# INSTRUCTIONS TO FOLLOW
Exactly as written, return every line of the data below apart from the pictures.

+ + + + +

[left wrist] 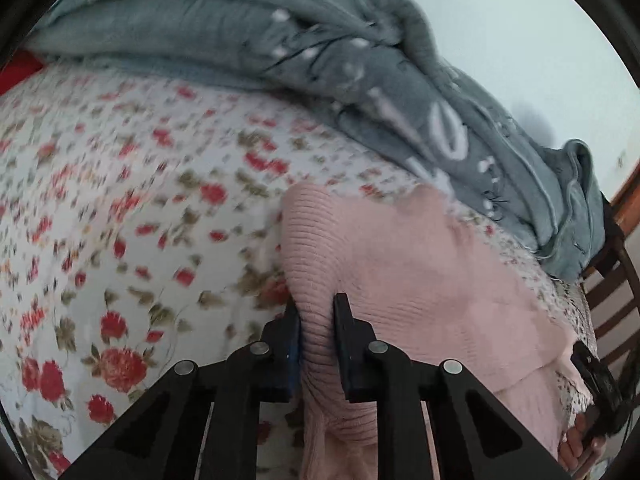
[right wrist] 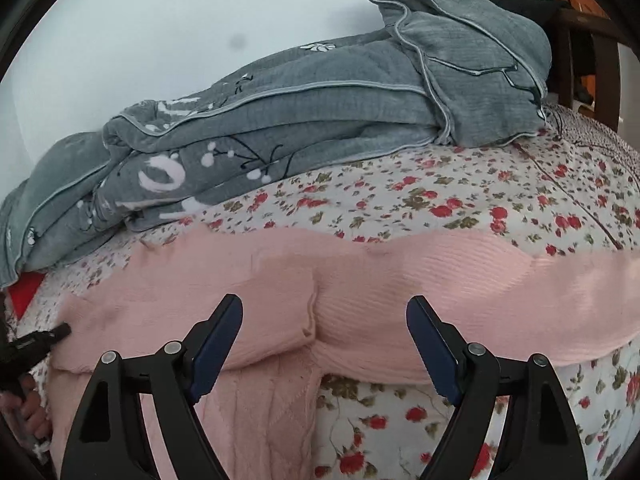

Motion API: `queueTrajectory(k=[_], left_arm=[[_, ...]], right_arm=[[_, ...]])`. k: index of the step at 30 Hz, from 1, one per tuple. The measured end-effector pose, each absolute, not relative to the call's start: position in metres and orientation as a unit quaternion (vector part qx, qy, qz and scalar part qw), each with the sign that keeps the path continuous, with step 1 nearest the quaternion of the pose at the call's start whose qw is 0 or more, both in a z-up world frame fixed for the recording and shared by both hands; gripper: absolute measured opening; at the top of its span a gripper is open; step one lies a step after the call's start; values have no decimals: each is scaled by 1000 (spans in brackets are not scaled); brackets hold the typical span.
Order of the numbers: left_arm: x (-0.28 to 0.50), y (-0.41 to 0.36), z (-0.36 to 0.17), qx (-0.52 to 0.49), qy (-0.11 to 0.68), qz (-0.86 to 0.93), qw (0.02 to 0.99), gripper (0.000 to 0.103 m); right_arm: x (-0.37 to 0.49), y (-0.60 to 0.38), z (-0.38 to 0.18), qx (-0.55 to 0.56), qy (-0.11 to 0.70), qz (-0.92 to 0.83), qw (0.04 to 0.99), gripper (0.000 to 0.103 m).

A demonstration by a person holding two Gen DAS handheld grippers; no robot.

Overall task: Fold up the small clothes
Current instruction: 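Pinch the sweater side edge with the left tool, fold it inward, release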

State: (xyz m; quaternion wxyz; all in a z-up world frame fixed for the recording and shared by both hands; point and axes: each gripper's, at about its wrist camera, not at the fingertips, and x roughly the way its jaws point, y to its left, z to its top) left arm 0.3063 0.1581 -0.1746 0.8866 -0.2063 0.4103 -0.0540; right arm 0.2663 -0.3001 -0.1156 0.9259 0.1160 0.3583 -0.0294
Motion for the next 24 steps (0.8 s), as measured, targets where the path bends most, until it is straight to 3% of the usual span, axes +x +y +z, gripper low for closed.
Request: queueTrajectory(k=[5, 10, 12, 14, 15, 18, 20, 24], left_arm=[[293, 176, -158, -181, 372, 35, 910, 11], [279, 171, -145, -189, 347, -26, 918, 12], [286, 160, -145, -180, 358, -39, 915, 23], [300, 153, -154, -185, 384, -37, 904, 60], [308, 151, -161, -195, 396, -41, 896, 61], [319, 151, -171, -209, 414, -43, 885, 55], [319, 153, -172, -218, 405, -44, 887, 15], [310, 172, -167, -260, 374, -39, 889, 12]], right_arm=[[266, -299, -132, 110, 393, -9, 913, 83], [263, -296, -133, 103, 388, -9, 916, 83], [265, -294, -135, 95, 394, -12, 914, 83], [265, -291, -135, 88, 393, -17, 915, 83], [265, -291, -135, 86, 392, -17, 916, 83], [265, -290, -134, 86, 392, -16, 916, 83], [265, -291, -134, 90, 393, -15, 915, 83], [264, -293, -133, 96, 390, -15, 916, 83]])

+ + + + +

# ANSWER BOX
[left wrist] 
[right wrist] 

Motion API: `queueTrajectory(k=[_], left_arm=[[_, ...]], right_arm=[[_, ...]])`. k: index of the step at 30 Hz, from 1, one per tuple. The measured end-effector pose, each absolute, not relative to the call's start: position in metres and orientation as a unit quaternion (vector part qx, qy, qz and scalar part qw), each with the sign that keeps the path continuous, with step 1 nearest the quaternion of the pose at the call's start whose qw is 0 or more, both in a z-up world frame fixed for the recording and shared by both hands; gripper: absolute measured opening; at the top of its span a gripper is open; step one lies a step after the call's start; values have no decimals: each is scaled by 1000 (spans in brackets are not scaled); brackets hold the typical span.
Order of the numbers: left_arm: x (-0.28 to 0.50), y (-0.41 to 0.36), z (-0.36 to 0.17), qx (-0.52 to 0.49), qy (-0.11 to 0.68), qz (-0.86 to 0.93), qw (0.02 to 0.99), gripper (0.000 to 0.103 m); right_arm: x (-0.37 to 0.49), y (-0.60 to 0.38), z (-0.38 to 0.18), qx (-0.55 to 0.56), qy (-0.11 to 0.70), qz (-0.92 to 0.83), qw (0.04 to 0.99), gripper (0.000 to 0.103 m).

A demonstration by a person holding two Gen DAS handheld grippers; no robot.

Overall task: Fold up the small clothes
Current instruction: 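Pinch the sweater side edge with the left tool, fold it inward, release
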
State: (xyz m; quaternion wxyz; all in a z-up world frame fixed for the recording and shared by both hands; point and axes: each gripper's, at about its wrist camera, not at the fingertips, and x roughly the way its jaws point, y to its left, z to its top) left arm 0.3063 0.1581 -0.1746 0.8866 -0.2063 0.4103 -0.0540; right arm 0.2663 -0.3001 -0.1156 0.9259 0.1160 0.3583 -0.0294
Motion for the next 24 steps (0.8 s), as measured, targets where the path bends most, until it is straight to 3% of the usual span, axes +x +y +z, gripper low for closed.
Request: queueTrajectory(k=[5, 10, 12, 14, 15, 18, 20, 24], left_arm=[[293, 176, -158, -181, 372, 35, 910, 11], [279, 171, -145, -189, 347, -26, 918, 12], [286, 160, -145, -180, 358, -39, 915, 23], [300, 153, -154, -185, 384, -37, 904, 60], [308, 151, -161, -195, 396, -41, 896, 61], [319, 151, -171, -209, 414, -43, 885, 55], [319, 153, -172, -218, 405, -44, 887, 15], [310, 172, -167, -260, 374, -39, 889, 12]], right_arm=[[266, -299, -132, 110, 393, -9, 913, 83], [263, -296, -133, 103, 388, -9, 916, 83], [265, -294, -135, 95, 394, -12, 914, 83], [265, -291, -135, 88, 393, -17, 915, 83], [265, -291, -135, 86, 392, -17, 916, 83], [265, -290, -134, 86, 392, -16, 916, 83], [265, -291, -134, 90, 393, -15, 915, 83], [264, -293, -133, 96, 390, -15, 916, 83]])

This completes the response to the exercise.